In the 1950s, cockle bur and velvetleaf were a big deal, because there weren't good chemical controls yet. Some people today may not know what a cockle bur looks like. In the 1980s it was johnsongrass and giant ragweed. Both are still around, and giant ragweed is making a comeback with resistance to glyphosate in some areas, but in general, they can be more easily controlled than three decades ago. Marestail is tough – showing up when no-till soybeans came into play. It takes the right chemicals applied at the right timed, especially if the marestail is resistant.
Despite all that, experts say Palmer amaranth is a weed like no one in the Midwest has seen before. Farmers in the south have been fighting it for years, and losing the battle as it became resistant to glyphosate. They've resorted to hiring crews to chop it out, and in some cases load it on a wagon, haul it out of the field and burn it.
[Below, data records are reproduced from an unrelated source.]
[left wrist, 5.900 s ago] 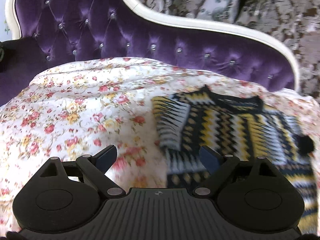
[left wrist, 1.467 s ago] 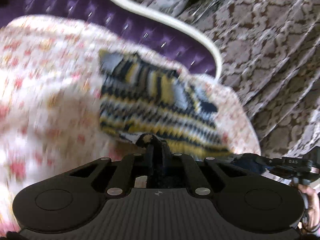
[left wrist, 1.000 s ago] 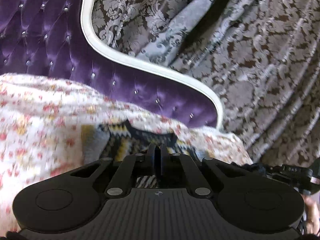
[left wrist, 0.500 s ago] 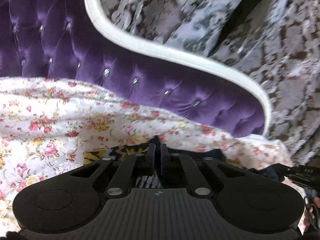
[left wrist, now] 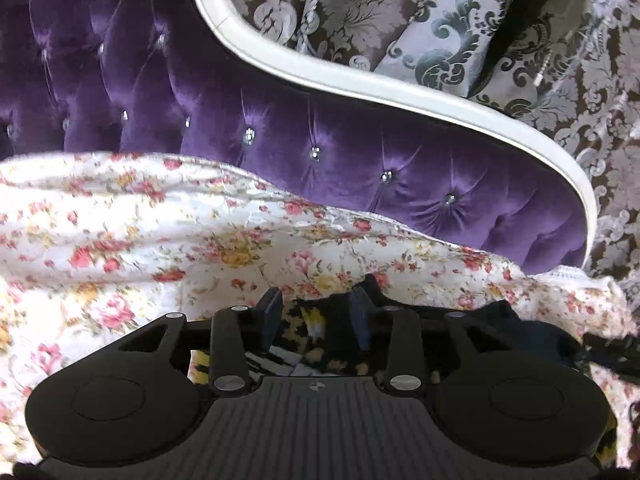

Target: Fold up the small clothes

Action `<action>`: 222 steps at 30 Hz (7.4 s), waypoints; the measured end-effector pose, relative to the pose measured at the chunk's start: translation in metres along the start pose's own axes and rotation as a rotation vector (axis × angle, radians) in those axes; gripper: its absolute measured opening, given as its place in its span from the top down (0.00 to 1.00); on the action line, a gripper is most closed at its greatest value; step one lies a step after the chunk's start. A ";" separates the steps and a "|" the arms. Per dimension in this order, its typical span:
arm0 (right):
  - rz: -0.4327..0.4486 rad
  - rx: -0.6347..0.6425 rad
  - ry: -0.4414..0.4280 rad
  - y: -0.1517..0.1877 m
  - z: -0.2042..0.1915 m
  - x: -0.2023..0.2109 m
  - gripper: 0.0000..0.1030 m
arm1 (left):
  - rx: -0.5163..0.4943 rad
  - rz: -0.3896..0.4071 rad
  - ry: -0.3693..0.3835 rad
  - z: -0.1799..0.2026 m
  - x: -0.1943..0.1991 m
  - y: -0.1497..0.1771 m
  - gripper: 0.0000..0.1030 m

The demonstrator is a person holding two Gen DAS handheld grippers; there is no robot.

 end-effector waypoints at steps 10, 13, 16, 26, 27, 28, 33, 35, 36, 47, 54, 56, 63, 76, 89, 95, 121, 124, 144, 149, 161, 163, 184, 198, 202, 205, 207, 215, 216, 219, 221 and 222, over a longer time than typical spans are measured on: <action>0.038 0.152 0.013 -0.001 -0.016 0.032 0.37 | -0.192 -0.028 -0.003 0.040 0.033 0.008 0.45; 0.007 0.205 0.020 0.010 -0.021 0.030 0.37 | -0.251 -0.058 0.009 0.052 0.031 0.021 0.39; -0.028 0.235 0.029 0.024 -0.022 0.025 0.37 | -0.292 -0.104 -0.011 0.057 0.017 0.038 0.39; -0.063 0.266 0.045 0.036 -0.017 0.012 0.35 | -0.395 -0.148 -0.059 0.060 -0.017 0.069 0.38; -0.061 0.266 0.047 0.035 -0.017 0.010 0.35 | -0.397 -0.150 -0.063 0.060 -0.017 0.069 0.38; -0.060 0.264 0.050 0.033 -0.016 0.009 0.33 | -0.395 -0.154 -0.063 0.060 -0.017 0.070 0.38; -0.069 0.254 0.062 0.026 -0.013 -0.003 0.30 | -0.368 -0.156 -0.045 0.056 -0.019 0.071 0.37; -0.080 0.252 0.067 0.025 -0.012 -0.008 0.30 | -0.370 -0.155 -0.048 0.056 -0.019 0.071 0.37; -0.085 0.255 0.072 0.025 -0.011 -0.011 0.30 | -0.371 -0.154 -0.052 0.057 -0.019 0.071 0.37; -0.115 0.369 0.103 0.030 -0.022 -0.023 0.76 | -0.375 -0.151 -0.059 0.058 -0.019 0.072 0.37; -0.089 0.498 0.194 0.025 -0.034 -0.022 0.90 | -0.372 -0.152 -0.054 0.057 -0.020 0.072 0.37; -0.117 0.438 0.223 0.023 -0.021 -0.031 0.91 | -0.369 -0.154 -0.055 0.057 -0.020 0.072 0.37; -0.089 0.380 0.178 0.019 -0.014 -0.020 0.53 | -0.360 -0.161 -0.054 0.057 -0.020 0.073 0.37; -0.149 0.169 0.173 0.071 0.040 0.056 0.22 | -0.355 -0.177 -0.065 0.058 -0.023 0.072 0.37; -0.170 -0.153 -0.154 0.063 0.051 0.048 0.18 | -0.358 -0.193 -0.068 0.057 -0.025 0.071 0.37; -0.132 -0.279 -0.276 0.062 0.051 0.036 0.00 | -0.360 -0.200 -0.073 0.057 -0.025 0.071 0.37; -0.171 -0.266 -0.267 0.065 0.048 0.039 0.00 | -0.214 -0.323 0.137 0.099 0.083 0.120 0.39; -0.173 -0.267 -0.266 0.065 0.048 0.039 0.00 | -0.266 -0.265 0.094 0.110 0.077 0.129 0.39; -0.145 -0.219 -0.289 0.068 0.048 0.042 0.00 | -0.251 -0.232 0.028 0.116 0.046 0.103 0.40; -0.139 -0.212 -0.278 0.068 0.046 0.042 0.00 | -0.205 -0.228 -0.001 0.119 0.022 0.076 0.40; -0.191 -0.207 -0.250 0.068 0.052 0.038 0.46 | -0.259 -0.261 -0.062 0.118 -0.015 0.090 0.38; -0.212 -0.228 -0.246 0.074 0.056 0.033 0.64 | -0.246 -0.261 -0.051 0.117 -0.015 0.089 0.39; -0.164 0.038 -0.038 0.046 -0.020 0.060 0.70 | -0.123 -0.227 -0.048 -0.010 0.066 0.048 0.38; -0.217 0.342 -0.120 0.067 -0.205 0.037 0.71 | -0.038 -0.198 -0.033 -0.086 0.105 0.054 0.38; -0.277 0.415 -0.137 0.101 -0.247 0.012 0.71 | -0.002 -0.212 -0.024 -0.101 0.107 0.058 0.38; -0.320 0.470 -0.132 0.127 -0.269 -0.005 0.71 | 0.016 -0.219 -0.019 -0.109 0.108 0.061 0.38; -0.330 0.514 -0.121 0.140 -0.280 -0.007 0.67 | 0.021 -0.222 -0.019 -0.113 0.108 0.061 0.38; -0.297 0.455 -0.307 0.134 -0.288 0.016 0.50 | 0.036 -0.215 -0.006 -0.119 0.107 0.055 0.38; -0.276 0.459 -0.314 0.130 -0.288 0.022 0.50 | 0.033 -0.212 -0.003 -0.117 0.106 0.052 0.38; -0.218 0.485 -0.310 0.121 -0.281 0.041 0.50 | 0.032 -0.204 0.014 -0.110 0.104 0.044 0.38; -0.199 0.505 -0.302 0.120 -0.274 0.051 0.50 | 0.039 -0.209 0.036 -0.104 0.099 0.039 0.38; -0.194 0.519 -0.301 0.123 -0.269 0.056 0.50 | 0.044 -0.213 0.047 -0.099 0.097 0.036 0.38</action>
Point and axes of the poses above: each gripper's, at about its wrist camera, not at the fingertips, and x roughly against the way its jaws point, z to its right, y to its underside, the point moved 6 cm from there along -x, roughly the way its jaws point, and after that the axes turned 1 degree about z, right-handed, at the moved point
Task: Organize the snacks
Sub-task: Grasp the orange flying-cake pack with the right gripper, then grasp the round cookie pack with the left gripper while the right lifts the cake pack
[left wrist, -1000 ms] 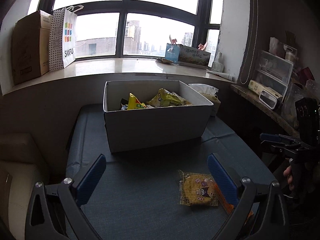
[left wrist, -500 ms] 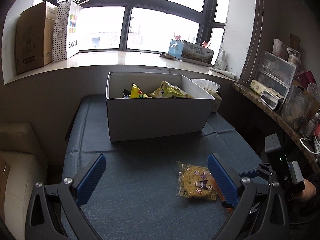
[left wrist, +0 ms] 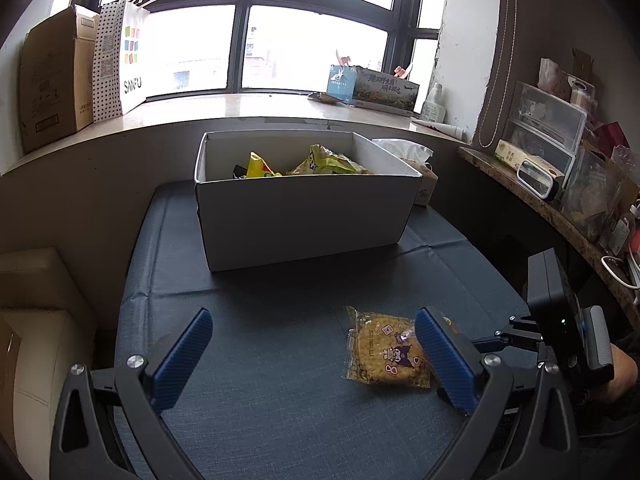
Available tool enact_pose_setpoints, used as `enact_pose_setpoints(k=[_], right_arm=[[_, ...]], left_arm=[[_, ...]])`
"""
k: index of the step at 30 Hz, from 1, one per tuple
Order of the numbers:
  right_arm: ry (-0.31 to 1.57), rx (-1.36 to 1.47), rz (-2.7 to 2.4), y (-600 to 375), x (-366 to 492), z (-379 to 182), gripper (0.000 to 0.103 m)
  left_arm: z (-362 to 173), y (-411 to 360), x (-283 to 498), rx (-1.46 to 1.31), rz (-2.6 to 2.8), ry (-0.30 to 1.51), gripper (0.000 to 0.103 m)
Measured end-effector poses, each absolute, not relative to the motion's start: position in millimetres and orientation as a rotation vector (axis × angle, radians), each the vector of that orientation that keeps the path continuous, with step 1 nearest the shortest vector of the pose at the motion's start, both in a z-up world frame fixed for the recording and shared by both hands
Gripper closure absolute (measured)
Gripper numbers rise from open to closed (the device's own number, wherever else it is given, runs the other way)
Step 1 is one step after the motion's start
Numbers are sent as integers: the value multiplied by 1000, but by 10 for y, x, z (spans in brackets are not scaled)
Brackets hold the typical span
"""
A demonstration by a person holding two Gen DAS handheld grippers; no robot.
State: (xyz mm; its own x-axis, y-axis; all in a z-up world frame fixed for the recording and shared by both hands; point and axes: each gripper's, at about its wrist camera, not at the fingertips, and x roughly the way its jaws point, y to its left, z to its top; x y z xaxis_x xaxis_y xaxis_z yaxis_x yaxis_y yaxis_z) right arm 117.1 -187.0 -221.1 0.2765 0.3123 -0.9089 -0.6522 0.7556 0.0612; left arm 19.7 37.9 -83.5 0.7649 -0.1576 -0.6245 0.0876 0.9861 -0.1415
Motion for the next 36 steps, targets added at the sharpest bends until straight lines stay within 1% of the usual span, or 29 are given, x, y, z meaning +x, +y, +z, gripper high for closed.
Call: enact_pose_setpoints(k=[3,6,11,14,18,22,31,36], right_arm=[[1104,-239,696,-2095,1232,-2126,41],[1026,-168,664,-2390,1264,-1901,41],[941,-48,615,-2898,1301,-1578,41],[907,-7,590,-2971,1276,-1446,41],[894,7,584,-3063,1276,-1401,41],[898,18,590,-3067,1310,-1408,41],[910,19,610,-2997,1318,-1505,41],[913,14,621,-2952,1294,-1529,41]], left_arm=[[-873,326,230,-94,-151,708,0],[-944,202,305,-87,-221,752,0],[-1186,-253,535,-16,-363,872,0],[-1378,-492,698,18,-410,936,0],[-1614,-642,908,41,-379,1015,0],[-1716,-692,985,85,-334,1053,0],[-1673,-480,950,35,-300,1047,0],[-1765,-450,961,33,-305,1060,0]])
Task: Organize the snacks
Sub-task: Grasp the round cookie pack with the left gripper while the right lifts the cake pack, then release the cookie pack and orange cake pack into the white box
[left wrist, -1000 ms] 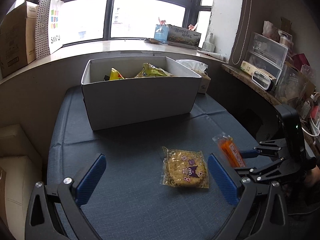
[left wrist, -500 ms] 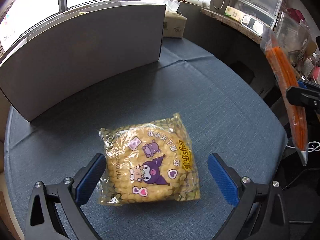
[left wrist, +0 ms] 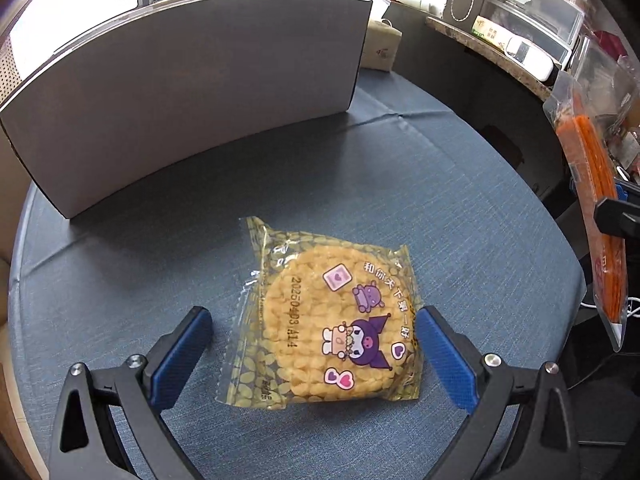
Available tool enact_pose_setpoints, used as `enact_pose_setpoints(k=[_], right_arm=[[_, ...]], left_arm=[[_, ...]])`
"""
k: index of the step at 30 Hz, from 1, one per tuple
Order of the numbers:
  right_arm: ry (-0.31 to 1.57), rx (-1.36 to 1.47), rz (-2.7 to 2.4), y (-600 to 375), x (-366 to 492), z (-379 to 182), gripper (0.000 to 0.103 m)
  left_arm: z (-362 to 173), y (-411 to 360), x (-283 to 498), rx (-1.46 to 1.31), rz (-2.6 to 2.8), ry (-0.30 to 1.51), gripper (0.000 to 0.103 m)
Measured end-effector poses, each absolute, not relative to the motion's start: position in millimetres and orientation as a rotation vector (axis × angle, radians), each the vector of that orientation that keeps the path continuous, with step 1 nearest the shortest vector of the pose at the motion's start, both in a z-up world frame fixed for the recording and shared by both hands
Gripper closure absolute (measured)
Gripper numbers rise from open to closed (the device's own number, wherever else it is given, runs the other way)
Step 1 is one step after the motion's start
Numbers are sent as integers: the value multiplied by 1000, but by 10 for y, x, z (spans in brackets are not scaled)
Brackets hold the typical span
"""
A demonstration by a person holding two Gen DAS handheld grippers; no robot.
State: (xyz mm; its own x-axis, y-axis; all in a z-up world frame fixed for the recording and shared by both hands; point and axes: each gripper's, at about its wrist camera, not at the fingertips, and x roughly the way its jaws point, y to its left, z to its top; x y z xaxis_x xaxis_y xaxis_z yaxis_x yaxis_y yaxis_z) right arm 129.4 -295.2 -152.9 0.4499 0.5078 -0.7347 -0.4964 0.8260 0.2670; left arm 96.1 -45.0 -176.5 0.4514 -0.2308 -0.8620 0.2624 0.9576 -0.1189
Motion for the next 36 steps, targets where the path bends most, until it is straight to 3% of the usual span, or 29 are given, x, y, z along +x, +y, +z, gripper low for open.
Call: enact_pose_setpoints(k=[9,10,11,13,18,25,30,36], right_arm=[[926,3,636,-2890,1297,-1568,41],[927,2,637,-2887,1300,-1573,41],[929,2,638,-2884,1301,-1578,41],[932,1,639,-2875,1305,-1587,41],[931,-4,646,-2838,1333,-1575,41],[837,0,692,-2647,1527,-1286,41],[721,-14,743,-2284,1913,-865,41],[684,35,736,-1828,2718,-473,41]], left_arm=[[-1888,-677,889,140,-311,1053,1],[-1883,-676,879,142,-309,1043,3],[-1868,-661,864,137,-313,1029,15],[-1818,-599,842,112,-321,1015,26],[-1580,-392,752,48,-296,914,26],[-808,73,798,-27,-214,707,26],[-245,504,1190,-97,-157,584,26],[90,853,1984,-159,-122,560,26]])
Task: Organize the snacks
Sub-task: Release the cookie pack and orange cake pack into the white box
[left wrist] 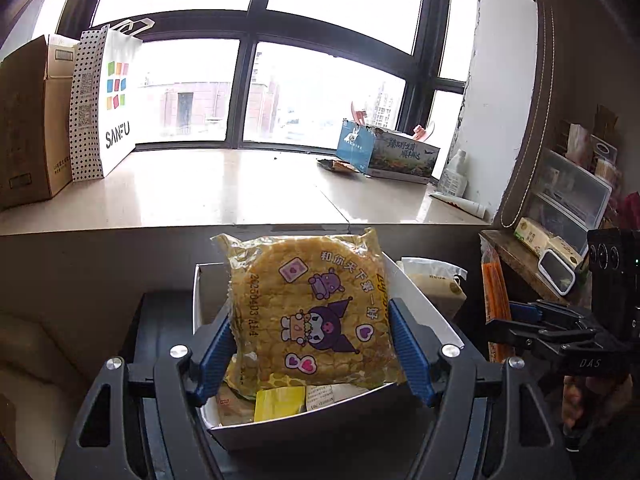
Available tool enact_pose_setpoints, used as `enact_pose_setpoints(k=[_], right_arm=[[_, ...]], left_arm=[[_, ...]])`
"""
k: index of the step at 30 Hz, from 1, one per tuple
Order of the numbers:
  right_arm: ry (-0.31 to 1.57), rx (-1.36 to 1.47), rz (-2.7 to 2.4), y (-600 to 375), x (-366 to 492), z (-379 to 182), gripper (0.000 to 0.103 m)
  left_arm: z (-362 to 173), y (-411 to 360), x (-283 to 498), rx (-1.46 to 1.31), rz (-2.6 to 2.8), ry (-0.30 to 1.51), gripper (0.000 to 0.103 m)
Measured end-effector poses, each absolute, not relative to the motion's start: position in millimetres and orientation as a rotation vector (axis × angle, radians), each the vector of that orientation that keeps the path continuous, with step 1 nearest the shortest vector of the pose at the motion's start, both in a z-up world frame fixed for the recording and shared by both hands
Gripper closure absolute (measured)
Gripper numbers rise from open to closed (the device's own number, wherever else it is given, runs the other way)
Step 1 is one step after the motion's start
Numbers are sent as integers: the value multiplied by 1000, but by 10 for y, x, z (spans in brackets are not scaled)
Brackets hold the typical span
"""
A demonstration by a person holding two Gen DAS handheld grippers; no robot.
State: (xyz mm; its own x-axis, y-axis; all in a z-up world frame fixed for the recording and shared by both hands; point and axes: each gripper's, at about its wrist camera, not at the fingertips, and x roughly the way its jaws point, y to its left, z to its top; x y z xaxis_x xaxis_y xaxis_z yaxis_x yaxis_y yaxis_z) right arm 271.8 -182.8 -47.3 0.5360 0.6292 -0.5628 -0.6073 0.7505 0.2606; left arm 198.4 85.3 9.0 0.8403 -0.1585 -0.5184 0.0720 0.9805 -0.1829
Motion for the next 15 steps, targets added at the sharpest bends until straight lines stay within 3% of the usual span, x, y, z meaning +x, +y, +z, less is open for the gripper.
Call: enact_pose_setpoints(k=[7,8,9,10,12,15], right_arm=[[708,17,674,-1491,3498,-405,38],[714,19,666,-1479,3573,-422,34],[728,22,661,-1459,3643,-454,17],[744,26,644,-1465,3710,-497,7],[757,44,626,-1496,3757,-537,0],[739,60,634,-1542,3734,-551,0]], left_arm=[[-76,911,2733,-148,-102,643,23],[-134,894,2814,-147,-99,670,15],[-194,894,2865,-140,-68,698,9],[-249,893,2899,-134,-44,719,0],[-309,904,2886,-144,-44,732,0],[-350,924,2839,-163,-62,740,0]])
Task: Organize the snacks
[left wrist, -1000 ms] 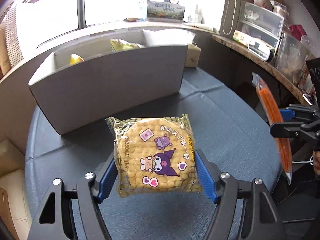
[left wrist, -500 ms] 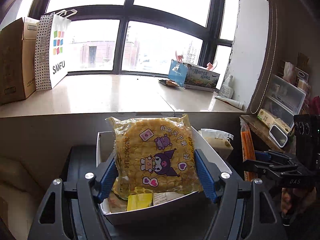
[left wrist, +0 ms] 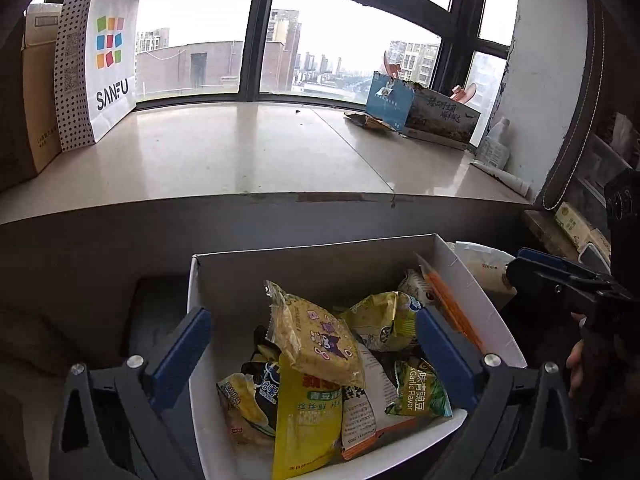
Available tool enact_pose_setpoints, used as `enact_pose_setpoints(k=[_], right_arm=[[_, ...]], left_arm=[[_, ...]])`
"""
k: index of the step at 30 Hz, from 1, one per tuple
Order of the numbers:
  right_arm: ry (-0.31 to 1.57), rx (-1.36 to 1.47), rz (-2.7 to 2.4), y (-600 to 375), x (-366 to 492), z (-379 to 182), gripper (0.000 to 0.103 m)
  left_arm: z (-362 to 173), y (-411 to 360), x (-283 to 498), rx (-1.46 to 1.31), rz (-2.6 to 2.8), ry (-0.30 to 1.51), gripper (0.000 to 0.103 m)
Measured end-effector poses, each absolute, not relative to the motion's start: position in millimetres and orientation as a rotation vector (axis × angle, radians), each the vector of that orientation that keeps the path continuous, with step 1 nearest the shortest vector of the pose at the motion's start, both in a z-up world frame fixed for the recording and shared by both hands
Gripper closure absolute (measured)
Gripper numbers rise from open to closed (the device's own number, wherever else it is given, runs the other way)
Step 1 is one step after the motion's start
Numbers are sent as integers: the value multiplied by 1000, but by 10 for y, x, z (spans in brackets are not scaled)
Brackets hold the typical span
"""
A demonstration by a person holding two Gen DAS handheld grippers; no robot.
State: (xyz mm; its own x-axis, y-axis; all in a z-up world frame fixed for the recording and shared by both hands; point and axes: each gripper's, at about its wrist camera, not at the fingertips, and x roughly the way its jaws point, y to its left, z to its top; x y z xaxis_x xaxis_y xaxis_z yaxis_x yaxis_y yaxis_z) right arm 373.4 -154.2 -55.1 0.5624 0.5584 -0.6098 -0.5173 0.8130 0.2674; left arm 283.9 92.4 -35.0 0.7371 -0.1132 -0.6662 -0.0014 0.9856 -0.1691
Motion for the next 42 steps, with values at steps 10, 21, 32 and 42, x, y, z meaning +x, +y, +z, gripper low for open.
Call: enact_pose_setpoints(k=[10,21,32,42], right_arm=[[585,-75,636,-1514,3160,-302,0],[429,-50,644,-1860,2069,67,0],[410,-19,605,-2288,1093,18,0],[437,-14,599,-2391,778,-76,0]], left_arm=[[139,805,2267,-117,3,523,0],[495,366,1067,-24,-15,370,0],[419,142,174,-106,10,506,0],[425,-7,-129,-79,40,525,0]])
"We've found out that if you just throw it down between the crop rows, it can send out roots and regrow," says Bill Johnson, Purdue University weed control specialist. "This is a tough one that we don't want to get started here."
Palmer amaranth was identified in six northwestern Indiana counties last year, and is known to exist as resistant to glyphosate in southwestern Indiana. Samples from the northern counties are being tested in the lab for resistance this winter.
Mark Lawson, a farmer and regional rep with Syngenta, says the best policy is to assume that you have Palmer amaranth, and that it is resistant to glyphosate and ALS herbicides. Then plan your weed control program accordingly. It will likely include one or more soil-applied residual products so that you no longer count just on postemergence control to stop the weed.